Wolters Kluwer has a trailing twelve-month payout ratio of 41%, which means that the dividend is covered by earnings. In the near future, analysts are predicting a payout ratio of 38% which, assuming the share price stays the same, leads to a dividend yield of around 1.8%. Moreover, EPS is forecasted to fall to €2.27 in the upcoming year.

If you want to dive deeper into the sustainability of a certain payout ratio, you may wish to consider the cash flow of the business. Companies with strong cash flow can sustain a higher payout ratio, while companies with weaker cash flow generally cannot.

Reliablity is an important factor for dividend stocks, particularly for income investors who want a strong track record of payment and a positive outlook for future payout. Dividend payments from Wolters Kluwer have been volatile in the past 10 years, with some years experiencing significant drops of over 25%. These characteristics do not bode well for income investors seeking reliable stream of dividends.

Relative to peers, Wolters Kluwer generates a yield of 1.6%, which is on the low-side for Professional Services stocks.

Next Steps:

After digging a little deeper into Wolters Kluwer's yield, it's easy to see why you should be cautious investing in the company just for the dividend.
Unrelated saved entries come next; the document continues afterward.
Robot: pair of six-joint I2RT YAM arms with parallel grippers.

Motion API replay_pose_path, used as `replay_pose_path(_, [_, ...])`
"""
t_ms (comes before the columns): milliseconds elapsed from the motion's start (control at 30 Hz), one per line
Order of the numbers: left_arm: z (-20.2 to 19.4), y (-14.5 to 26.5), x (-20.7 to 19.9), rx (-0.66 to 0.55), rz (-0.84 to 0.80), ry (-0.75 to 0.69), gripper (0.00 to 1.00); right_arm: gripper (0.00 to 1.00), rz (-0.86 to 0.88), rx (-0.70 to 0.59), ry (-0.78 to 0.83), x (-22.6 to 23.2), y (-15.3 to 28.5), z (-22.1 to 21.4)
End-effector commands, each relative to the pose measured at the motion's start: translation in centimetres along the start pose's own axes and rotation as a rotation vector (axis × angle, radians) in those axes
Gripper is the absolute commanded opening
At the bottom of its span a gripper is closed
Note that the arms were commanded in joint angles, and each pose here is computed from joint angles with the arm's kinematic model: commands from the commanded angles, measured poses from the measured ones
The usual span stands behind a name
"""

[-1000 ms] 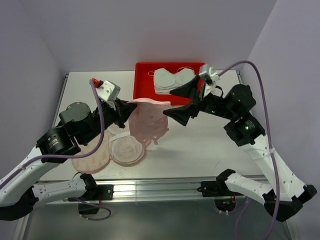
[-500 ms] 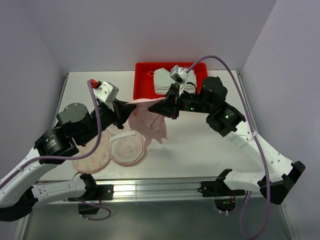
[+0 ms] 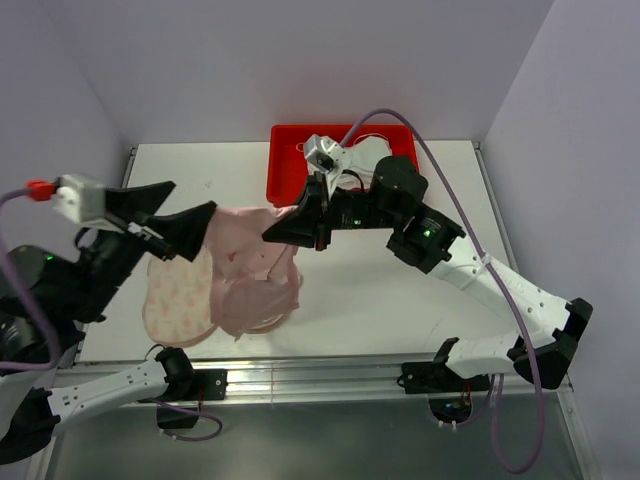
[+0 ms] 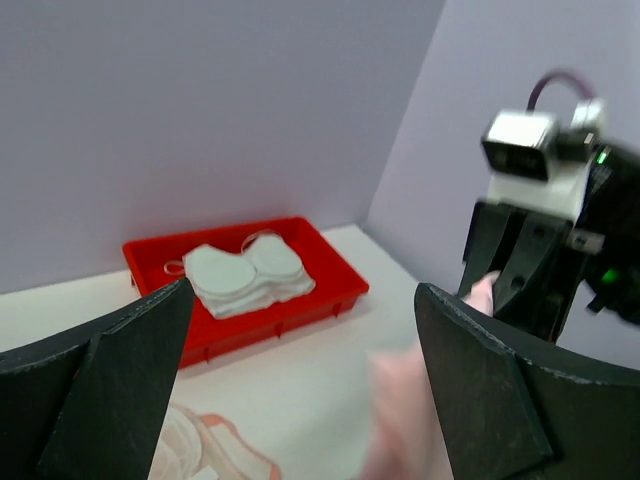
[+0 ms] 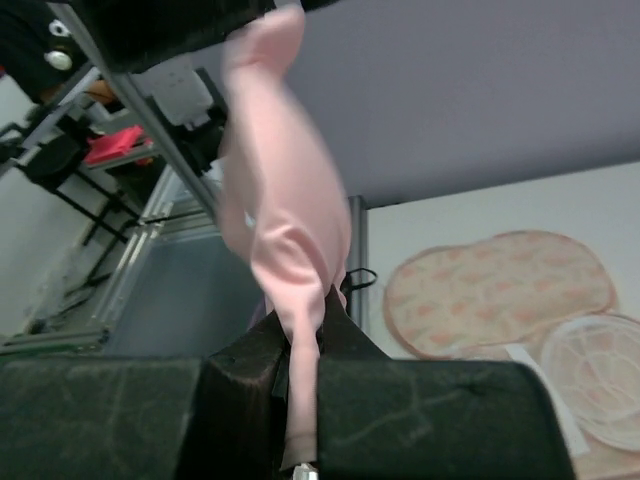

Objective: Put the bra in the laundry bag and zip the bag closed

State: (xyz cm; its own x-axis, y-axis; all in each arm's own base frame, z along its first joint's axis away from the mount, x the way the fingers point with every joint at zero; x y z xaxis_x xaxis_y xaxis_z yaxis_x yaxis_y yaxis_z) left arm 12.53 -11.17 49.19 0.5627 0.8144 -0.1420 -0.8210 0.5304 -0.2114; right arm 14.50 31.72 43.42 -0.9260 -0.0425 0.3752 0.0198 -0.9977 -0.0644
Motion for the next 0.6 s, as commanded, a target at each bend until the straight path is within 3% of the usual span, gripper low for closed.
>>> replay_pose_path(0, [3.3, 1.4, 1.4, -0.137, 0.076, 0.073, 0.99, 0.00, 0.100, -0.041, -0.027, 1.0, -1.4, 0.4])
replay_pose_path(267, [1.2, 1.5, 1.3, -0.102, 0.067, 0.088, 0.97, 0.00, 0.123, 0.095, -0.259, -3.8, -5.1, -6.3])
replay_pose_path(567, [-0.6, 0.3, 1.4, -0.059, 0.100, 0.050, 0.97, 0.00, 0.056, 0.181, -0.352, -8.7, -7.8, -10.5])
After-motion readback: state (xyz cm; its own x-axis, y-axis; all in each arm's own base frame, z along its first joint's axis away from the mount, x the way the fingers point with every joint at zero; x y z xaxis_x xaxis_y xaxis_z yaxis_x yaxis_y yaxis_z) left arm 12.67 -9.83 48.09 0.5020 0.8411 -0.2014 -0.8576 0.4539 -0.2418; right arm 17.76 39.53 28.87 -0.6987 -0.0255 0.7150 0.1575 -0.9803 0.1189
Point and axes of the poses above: each gripper's point midway between its finger pads, its own y axis back along the fingers, its own x axis along the line the jaws close on, z = x × y, the point moved 5 cm from there along y, back along the fingers, and after that the axes turned 6 degrees about -y, right-handed, at the moved point
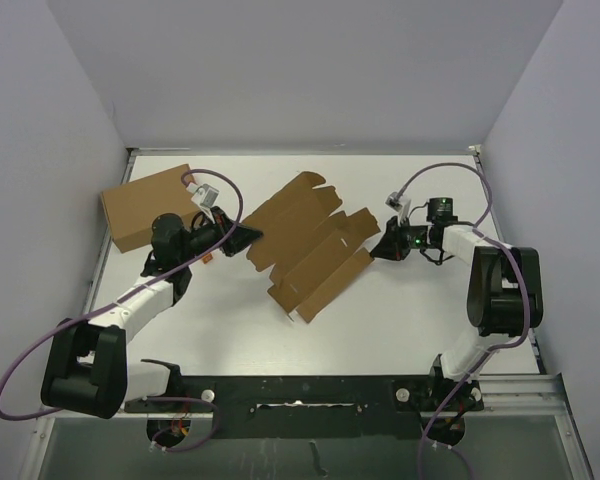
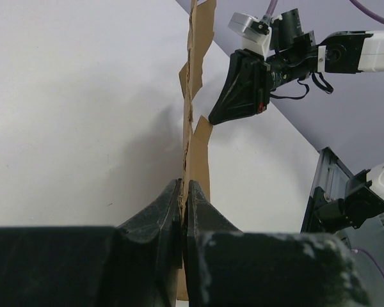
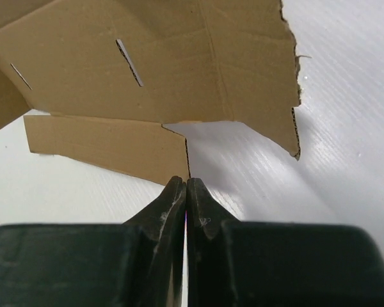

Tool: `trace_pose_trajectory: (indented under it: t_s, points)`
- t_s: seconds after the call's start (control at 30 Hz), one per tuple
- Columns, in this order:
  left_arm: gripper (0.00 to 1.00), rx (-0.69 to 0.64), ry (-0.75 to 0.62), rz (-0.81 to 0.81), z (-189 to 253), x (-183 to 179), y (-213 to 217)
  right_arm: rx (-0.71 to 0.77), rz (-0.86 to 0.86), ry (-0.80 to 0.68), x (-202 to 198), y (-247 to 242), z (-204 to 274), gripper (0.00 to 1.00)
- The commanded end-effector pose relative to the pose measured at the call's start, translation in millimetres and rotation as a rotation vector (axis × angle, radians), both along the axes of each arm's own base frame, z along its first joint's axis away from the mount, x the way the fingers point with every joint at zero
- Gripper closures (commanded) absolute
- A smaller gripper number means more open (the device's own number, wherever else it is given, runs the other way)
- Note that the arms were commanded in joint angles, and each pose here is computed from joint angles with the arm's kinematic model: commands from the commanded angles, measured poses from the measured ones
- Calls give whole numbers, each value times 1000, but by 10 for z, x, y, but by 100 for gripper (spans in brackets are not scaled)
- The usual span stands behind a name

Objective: Fold the paper box

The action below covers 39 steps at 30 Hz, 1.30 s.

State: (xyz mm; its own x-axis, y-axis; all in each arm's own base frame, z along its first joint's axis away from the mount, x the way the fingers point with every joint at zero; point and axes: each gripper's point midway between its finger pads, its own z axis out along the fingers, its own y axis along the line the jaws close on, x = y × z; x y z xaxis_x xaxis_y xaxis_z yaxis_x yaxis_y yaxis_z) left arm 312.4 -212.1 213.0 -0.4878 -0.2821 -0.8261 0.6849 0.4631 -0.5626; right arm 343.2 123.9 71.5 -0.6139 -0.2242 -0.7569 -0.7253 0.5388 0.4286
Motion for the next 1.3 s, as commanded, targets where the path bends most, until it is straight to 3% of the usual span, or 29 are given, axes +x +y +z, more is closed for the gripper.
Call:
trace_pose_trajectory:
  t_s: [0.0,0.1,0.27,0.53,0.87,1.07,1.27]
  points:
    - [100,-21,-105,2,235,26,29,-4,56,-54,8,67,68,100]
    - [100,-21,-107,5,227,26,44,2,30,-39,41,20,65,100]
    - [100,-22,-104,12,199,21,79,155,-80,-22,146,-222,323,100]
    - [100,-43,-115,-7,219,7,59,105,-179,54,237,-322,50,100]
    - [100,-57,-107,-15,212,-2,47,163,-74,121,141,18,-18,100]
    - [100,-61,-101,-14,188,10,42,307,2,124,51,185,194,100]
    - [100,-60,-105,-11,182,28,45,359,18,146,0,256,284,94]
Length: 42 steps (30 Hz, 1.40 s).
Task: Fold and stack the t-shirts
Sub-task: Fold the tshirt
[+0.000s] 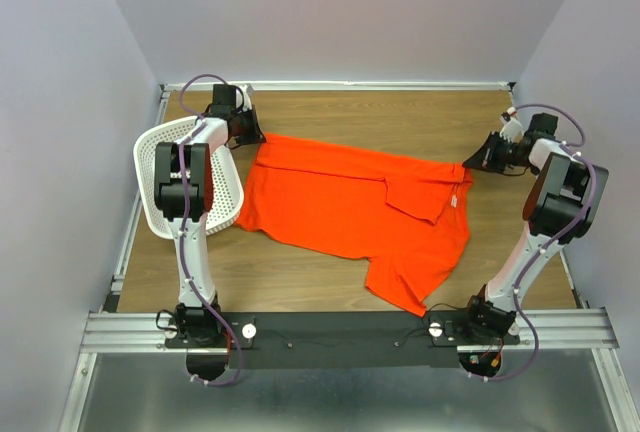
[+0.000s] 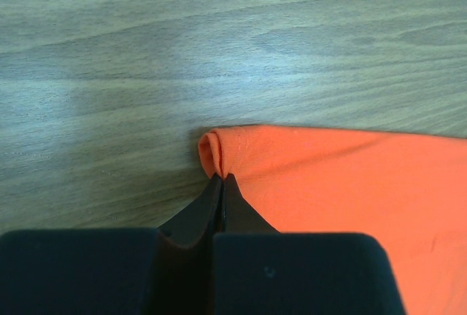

On the other hand, if you are not strictly just a dividend investor, the stock could still be offering some interesting investment opportunities. Given that this is purely a dividend analysis, you should always research extensively before deciding whether or not a stock is an appropriate investment for you. I always recommend analysing the company's fundamentals and underlying business before making an investment decision. Below, I've compiled three key factors you should look at:

  1. Future Outlook: What are well-informed industry analysts predicting for WKL’s future growth? Take a look at our free research report of analyst consensus for WKL’s outlook.

  2. Valuation: What is WKL worth today? Even if the stock is a cash cow, it's not worth an infinite price. The intrinsic value infographic in our free research report helps visualize whether WKL is currently mispriced by the market.

  3. Dividend Rockstars: Are there better dividend payers with stronger fundamentals out there? Check out our free list of these great stocks here.

We aim to bring you long-term focused research analysis driven by fundamental data. Note that our analysis may not factor in the latest price-sensitive company announcements or qualitative material.

If you spot an error that warrants correction, please contact the editor at editorial-team@simplywallst.com. This article by Simply Wall St is general in nature. It does not constitute a recommendation to buy or sell any stock, and does not take account of your objectives, or your financial situation. Simply Wall St has no position in the stocks mentioned. Thank you for reading.